Bu iman yangınını kim durduracak!

Her peygamber yaşadığı çağın inanç problemlerini çözmek için gelmiş, ilahi reçeteyle insanlığın inancına arız olan hastalıkları tedaviye çalışmıştır. İnsanlığın son kurtarıcısı İki Cihan Güneşi Hazreti Muhammed sallellahu aleyhi ve sellem de o günün Mekke ve Medine’sinde gördüğü sahih imana, doğru akideye ters imani hastalıklara karşı mücadele vermiştir. Başta putperestlik olmak üzere şirke bulaşan Hıristiyanlık ve Yahudilikle de mücadele etmiş hakkı ve hakikati talim etmiştir.

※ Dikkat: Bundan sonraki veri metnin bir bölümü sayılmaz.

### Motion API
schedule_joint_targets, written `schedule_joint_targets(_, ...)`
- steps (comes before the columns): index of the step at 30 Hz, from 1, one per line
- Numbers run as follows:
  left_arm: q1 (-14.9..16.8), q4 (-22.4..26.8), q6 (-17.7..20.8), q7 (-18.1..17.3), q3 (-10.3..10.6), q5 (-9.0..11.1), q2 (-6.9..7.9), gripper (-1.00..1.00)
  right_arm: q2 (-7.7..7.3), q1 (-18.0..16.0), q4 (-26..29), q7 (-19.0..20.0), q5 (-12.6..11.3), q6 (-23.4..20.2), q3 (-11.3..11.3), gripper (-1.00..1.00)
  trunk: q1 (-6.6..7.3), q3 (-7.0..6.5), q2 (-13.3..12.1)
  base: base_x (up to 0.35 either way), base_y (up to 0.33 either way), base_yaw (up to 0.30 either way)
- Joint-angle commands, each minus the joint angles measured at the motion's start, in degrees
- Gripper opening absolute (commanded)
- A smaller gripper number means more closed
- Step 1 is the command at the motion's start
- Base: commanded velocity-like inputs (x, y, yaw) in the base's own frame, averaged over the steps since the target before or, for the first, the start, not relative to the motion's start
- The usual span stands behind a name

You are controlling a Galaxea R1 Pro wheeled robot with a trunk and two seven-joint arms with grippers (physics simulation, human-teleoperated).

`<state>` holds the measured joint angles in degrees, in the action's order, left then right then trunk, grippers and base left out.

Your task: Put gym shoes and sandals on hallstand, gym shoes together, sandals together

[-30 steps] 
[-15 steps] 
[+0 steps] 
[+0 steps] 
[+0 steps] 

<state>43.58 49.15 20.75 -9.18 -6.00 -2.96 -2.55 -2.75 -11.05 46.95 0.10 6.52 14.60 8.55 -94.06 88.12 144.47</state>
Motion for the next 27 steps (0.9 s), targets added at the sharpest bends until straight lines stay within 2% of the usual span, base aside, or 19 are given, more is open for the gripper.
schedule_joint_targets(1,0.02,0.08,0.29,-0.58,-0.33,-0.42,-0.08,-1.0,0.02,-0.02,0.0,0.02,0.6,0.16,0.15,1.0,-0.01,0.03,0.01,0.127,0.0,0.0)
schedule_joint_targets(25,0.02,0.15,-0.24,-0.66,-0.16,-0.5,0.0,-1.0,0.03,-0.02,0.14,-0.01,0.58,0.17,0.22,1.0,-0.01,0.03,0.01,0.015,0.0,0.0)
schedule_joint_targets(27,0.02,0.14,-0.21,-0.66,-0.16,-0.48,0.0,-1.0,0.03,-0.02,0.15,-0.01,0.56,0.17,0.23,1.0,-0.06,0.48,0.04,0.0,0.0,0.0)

O günden günümüze nebevi yolu takip eden rabbani âlimlerimiz, ortaya çıkan inanç problemleriyle mücadele etmiş, ölümsüz eserler vermişlerdir. Bu sapkın, zararlı akımlar hem dıştan hem içten temiz inancımıza saldırıda bulunmuştur. Bu sapkınlar maalesef birçok temiz zihni ve kalbi idlal ve ifsat etmiştir. İhlâslı müttaki ulamamız art niyetli sapkınlara gerekli cevabı her devirde vermiş ve onların çanlarına ot tıkamayı başarmıştır.

Baş belası izmler

Günümüze gelince durum daha vahim bir hal almışa benziyor. Sanayi devrimiyle kıta Avrupa’sını kaplayan materyalist akımlar materyalizmi körüklemiş hatta bayraklaştırmıştır. Maddi zenginliğin, ilmi gelişmişliğin sarhoşu olan insanlar maneviyata sırt çevirmeyi çağdaşlık saymışlardır.

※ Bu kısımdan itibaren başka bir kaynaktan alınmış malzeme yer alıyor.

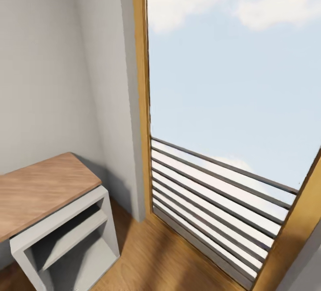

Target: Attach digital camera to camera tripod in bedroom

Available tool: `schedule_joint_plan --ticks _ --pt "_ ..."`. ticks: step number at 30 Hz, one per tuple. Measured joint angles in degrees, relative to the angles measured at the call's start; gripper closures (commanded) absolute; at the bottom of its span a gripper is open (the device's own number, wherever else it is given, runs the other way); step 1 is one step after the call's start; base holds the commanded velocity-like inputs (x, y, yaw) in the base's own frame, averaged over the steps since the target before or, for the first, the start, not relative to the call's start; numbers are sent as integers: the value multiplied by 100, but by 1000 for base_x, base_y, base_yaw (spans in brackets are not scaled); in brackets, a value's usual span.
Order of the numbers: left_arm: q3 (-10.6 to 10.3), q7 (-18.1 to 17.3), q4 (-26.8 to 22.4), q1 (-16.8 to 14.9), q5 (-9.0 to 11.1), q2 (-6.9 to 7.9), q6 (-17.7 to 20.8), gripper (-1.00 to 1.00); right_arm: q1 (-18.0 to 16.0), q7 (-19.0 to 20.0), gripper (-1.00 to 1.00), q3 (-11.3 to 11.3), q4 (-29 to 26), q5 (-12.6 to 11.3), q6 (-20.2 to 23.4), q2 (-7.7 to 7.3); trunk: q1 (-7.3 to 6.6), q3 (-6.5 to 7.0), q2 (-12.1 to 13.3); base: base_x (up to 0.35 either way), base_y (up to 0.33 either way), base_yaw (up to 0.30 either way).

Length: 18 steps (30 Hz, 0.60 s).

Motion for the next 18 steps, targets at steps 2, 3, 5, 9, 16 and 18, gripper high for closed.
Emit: schedule_joint_plan --ticks 2,3,5,9,16,18 --pt "-3 0 0 0 0 4 0 -100 0 0 -100 -2 0 1 -1 2 0 5 0 0 0 259" --pt "-4 0 1 0 0 5 0 -100 2 0 -100 -3 0 0 0 3 0 7 0 0 0 259" --pt "-4 0 0 0 0 12 0 -100 1 0 -100 -5 0 -3 -1 3 0 12 0 0 0 259" --pt "-2 0 -1 0 1 16 0 -100 0 0 -100 -6 0 -14 -8 1 0 22 0 0 0 259" --pt "1 0 0 0 1 9 0 -100 0 0 -100 -6 0 -33 -164 -6 0 38 0 0 0 258" --pt "-1 0 0 0 0 12 0 -100 0 0 -100 -6 0 -30 -226 -15 0 43 0 0 0 256"
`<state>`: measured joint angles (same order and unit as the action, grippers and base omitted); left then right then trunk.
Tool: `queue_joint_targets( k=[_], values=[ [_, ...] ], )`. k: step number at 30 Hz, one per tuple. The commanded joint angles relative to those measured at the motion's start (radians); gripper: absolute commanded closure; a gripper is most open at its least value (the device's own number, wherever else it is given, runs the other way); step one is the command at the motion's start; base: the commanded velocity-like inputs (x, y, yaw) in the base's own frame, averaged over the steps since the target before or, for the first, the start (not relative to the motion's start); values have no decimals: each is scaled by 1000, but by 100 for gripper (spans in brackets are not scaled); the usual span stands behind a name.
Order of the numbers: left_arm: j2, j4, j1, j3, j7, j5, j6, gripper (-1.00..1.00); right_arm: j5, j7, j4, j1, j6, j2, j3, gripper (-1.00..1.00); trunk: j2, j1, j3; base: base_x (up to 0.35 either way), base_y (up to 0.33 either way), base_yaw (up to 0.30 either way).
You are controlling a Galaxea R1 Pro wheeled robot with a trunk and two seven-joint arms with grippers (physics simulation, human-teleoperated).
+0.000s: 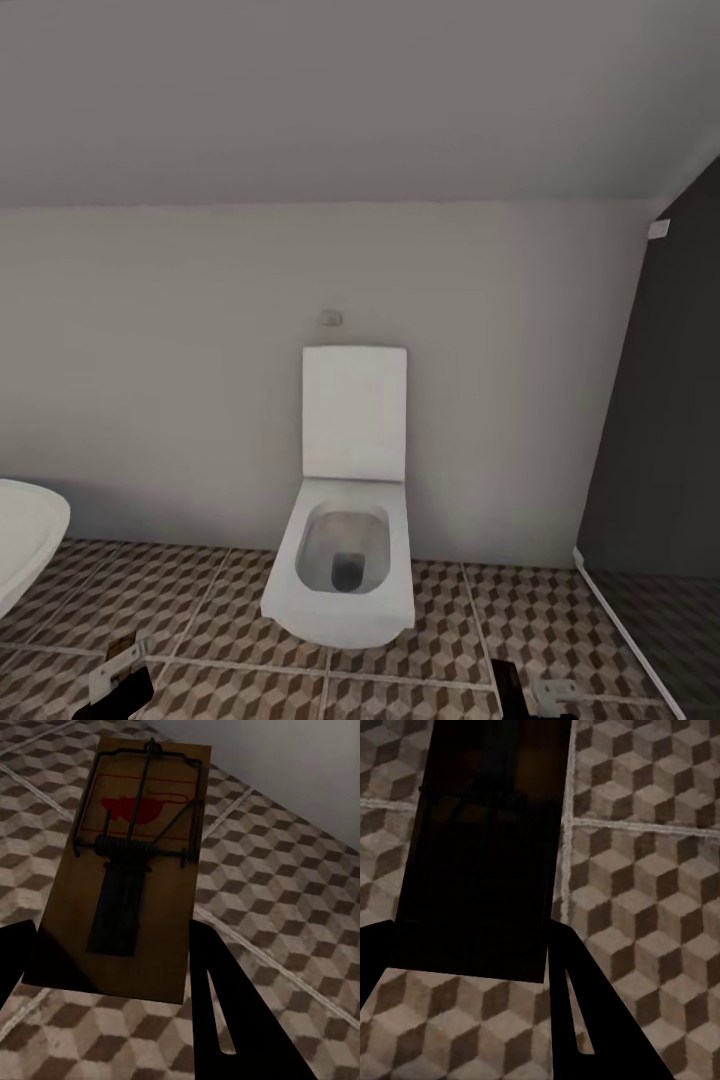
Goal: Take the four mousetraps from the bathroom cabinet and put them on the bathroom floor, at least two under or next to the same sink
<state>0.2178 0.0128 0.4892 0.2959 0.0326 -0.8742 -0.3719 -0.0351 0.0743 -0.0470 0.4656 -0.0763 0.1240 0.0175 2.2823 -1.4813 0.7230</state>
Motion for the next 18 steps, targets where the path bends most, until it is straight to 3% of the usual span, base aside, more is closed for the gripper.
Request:
queue_joint_targets(
  k=[1, 18],
  values=[
    [0, -1, 1, 8, -1, -6, -2, 100, -2, 4, 1, 1, -3, 0, 2, 100, 8, -4, 4, 0, 0, 0],
    [-1, 0, 1, 10, -4, 2, -8, 100, -3, -15, 1, 1, -34, -1, 2, 100, 127, -69, 58, 0, 0, 0]
  ],
)
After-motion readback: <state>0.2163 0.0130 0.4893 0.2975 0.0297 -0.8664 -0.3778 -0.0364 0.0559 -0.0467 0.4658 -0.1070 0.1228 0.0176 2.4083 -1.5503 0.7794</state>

Bu meyanda ateizm (tanrı tanımazlık), materyalizm (maddeyi ilahlaştırmak), pozitivizm (bilginin kaynağı deneydir), nihilizm (hiçbir kural geçerli değildir), darwinizm (her şey tesadüfen olmuştur şartlara göre evriltmiştir), deizm (tanrı varsa bile hayata karışmaz) v.b. akımları batılı küfür yobazlarının insanlığın başına sardığı problemlerden bazılarıdır.

Batıda durum tespiti için ortaya konan verilere göre ateistlerin oranı %70’lere dayandığı söyleniyor. Bizde bu oranın %7 olduğunu söyleyen anketler var. Bu oran bile azımsanacak bir rakam değildir. Daha da vahim olanı gençliğimizin ibadetlere karşı lakaytlığıdır. Dini ölçüleri önemsemeyen, ibadetleri yaşlılara havale eden, diliyle ifade etmese de filen deizme doğru kayan bazı gençlerimiz bizi derinden yaralayıp düşündürüyor.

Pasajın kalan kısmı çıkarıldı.